In recent years, due to the shortage of manpower in the security industry, security measures by automatic tracking of camera-equipped drones are expected. The closer a drone is to a moving object, such as a suspicious object, the easier it becomes to identify its features, contributing to surveillance and other operations.

When a drone is brought close to a moving object, it can acquire detailed information, but the possibility of the object being out of the camera's field of view increases because its movements are unknown. On the other hand, if the drone is moved away from the moving object, the moving object can be captured within the angle of view, but the accuracy of the information obtained is lower. Therefore, an optimum positioning control of the drone is required to obtain detailed information while keeping the moving object within the angle of view of the camera.
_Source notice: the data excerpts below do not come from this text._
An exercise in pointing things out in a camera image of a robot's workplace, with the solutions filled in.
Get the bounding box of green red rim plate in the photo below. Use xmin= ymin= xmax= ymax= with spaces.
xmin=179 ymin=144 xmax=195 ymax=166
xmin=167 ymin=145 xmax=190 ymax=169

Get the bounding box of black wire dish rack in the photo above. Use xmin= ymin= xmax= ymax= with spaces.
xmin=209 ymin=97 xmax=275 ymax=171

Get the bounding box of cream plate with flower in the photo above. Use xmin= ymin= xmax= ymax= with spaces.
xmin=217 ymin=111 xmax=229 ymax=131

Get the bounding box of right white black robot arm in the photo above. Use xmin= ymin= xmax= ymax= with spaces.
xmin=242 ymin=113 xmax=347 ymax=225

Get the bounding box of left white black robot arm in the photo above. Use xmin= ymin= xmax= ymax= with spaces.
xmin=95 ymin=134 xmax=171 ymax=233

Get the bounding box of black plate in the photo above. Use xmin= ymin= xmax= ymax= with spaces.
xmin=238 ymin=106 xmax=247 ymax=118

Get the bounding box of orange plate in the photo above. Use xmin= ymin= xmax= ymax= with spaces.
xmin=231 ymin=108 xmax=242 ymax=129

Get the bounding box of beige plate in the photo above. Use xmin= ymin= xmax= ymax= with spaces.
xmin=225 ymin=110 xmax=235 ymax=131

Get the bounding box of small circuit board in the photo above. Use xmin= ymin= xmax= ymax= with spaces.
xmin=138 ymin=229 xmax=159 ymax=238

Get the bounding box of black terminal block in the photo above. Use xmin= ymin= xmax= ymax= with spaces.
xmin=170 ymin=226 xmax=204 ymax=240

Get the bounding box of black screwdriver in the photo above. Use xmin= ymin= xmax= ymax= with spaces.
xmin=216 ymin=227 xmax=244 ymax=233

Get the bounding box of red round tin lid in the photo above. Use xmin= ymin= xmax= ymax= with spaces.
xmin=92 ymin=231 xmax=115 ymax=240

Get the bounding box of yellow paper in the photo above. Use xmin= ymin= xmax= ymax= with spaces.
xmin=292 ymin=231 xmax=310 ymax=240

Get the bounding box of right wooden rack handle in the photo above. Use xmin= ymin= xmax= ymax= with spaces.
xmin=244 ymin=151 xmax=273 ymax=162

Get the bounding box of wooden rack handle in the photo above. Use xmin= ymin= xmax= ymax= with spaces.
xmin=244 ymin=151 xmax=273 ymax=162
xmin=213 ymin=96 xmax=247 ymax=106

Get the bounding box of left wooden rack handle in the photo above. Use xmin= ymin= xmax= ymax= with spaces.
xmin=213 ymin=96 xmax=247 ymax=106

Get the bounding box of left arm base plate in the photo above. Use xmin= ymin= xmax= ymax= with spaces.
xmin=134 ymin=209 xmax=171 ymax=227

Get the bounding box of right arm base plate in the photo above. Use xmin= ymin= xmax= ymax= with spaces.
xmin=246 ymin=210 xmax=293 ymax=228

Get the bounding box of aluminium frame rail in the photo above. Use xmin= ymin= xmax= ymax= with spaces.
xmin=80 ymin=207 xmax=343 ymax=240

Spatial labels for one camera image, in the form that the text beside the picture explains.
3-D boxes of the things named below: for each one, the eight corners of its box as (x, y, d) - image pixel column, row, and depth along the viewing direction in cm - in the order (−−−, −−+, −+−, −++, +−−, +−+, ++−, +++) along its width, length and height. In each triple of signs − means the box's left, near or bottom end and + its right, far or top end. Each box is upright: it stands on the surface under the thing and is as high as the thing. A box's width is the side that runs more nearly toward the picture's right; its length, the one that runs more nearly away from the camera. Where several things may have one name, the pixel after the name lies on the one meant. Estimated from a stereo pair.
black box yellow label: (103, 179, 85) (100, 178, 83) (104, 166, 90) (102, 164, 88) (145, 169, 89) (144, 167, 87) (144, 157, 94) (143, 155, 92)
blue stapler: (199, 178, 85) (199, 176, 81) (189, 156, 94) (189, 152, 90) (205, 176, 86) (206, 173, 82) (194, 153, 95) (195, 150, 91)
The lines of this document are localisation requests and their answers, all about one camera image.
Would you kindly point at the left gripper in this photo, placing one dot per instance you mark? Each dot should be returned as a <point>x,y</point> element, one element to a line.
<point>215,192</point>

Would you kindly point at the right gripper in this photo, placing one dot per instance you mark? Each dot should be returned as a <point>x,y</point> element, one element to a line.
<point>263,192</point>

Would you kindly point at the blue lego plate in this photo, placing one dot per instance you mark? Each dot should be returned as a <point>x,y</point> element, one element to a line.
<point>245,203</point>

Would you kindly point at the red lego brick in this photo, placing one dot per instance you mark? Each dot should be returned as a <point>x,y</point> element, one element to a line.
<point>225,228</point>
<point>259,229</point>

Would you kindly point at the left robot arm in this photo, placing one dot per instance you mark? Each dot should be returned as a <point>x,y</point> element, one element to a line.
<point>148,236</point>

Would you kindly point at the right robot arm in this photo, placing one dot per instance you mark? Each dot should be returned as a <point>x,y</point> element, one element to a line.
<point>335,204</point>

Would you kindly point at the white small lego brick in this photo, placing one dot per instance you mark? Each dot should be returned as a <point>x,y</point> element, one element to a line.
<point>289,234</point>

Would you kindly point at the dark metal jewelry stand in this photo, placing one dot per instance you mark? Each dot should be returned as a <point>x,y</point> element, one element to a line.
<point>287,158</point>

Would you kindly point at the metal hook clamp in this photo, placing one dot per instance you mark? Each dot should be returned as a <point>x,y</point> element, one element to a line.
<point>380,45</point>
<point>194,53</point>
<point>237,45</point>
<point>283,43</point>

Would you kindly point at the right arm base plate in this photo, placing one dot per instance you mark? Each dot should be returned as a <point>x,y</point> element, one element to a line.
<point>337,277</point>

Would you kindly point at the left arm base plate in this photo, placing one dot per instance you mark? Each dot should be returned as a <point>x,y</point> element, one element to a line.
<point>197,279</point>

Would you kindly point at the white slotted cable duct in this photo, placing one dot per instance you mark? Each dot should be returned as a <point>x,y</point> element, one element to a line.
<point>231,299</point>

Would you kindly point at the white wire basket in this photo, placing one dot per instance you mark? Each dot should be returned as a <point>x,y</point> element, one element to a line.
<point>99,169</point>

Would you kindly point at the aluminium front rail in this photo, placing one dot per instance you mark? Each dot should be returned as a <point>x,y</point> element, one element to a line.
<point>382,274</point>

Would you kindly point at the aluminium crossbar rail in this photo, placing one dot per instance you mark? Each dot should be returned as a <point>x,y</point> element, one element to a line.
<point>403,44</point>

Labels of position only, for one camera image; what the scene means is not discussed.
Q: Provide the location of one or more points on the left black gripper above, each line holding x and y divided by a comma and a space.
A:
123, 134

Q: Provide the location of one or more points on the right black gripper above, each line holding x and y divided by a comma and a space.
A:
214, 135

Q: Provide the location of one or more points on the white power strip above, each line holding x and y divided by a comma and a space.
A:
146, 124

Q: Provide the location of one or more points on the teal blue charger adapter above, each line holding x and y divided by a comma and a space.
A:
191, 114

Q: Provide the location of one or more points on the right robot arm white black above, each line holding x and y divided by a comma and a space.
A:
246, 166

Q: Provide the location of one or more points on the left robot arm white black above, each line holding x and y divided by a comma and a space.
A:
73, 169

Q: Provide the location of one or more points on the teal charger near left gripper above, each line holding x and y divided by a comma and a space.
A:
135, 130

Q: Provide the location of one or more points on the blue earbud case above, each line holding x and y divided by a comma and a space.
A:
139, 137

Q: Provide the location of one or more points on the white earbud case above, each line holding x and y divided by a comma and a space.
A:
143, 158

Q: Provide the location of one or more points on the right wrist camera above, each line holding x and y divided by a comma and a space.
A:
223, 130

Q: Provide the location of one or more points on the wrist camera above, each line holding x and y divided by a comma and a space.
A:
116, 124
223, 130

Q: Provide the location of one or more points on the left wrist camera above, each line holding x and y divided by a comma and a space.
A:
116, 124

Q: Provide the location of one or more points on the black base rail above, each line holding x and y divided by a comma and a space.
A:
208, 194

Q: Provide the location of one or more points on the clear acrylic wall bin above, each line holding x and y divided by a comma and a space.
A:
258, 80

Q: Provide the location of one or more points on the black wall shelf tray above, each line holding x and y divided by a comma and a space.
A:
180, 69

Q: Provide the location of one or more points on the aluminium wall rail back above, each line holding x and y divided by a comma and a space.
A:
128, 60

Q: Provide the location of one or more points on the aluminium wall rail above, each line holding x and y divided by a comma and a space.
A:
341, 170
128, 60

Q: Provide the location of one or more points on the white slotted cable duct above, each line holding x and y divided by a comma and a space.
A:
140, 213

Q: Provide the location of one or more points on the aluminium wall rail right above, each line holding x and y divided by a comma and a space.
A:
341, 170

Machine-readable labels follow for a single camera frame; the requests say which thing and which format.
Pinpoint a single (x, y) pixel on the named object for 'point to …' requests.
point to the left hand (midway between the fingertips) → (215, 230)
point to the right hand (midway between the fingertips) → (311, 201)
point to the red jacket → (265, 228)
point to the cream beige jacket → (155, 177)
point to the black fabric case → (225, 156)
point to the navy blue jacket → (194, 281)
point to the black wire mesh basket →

To achieve this, it is necessary to estimate the future movements of the moving object and control the drone based on the estimated values. However, there is always an error between the actual and the estimated movement of the mobile object, which may cause the mobile object to deviate from the camera's angle of view. Existing methods have not considered drone tracking control that takes the estimation error into account.

The aim of this research is to control drone tracking according to the accuracy of the estimation of the moving object's movement. In order to achieve this objective, we propose an optimal drone positioning control using Gaussian process regression to estimate the position of the moving object and its accuracy, and model predictive control, and clarify its effectiveness through simulations and experiments.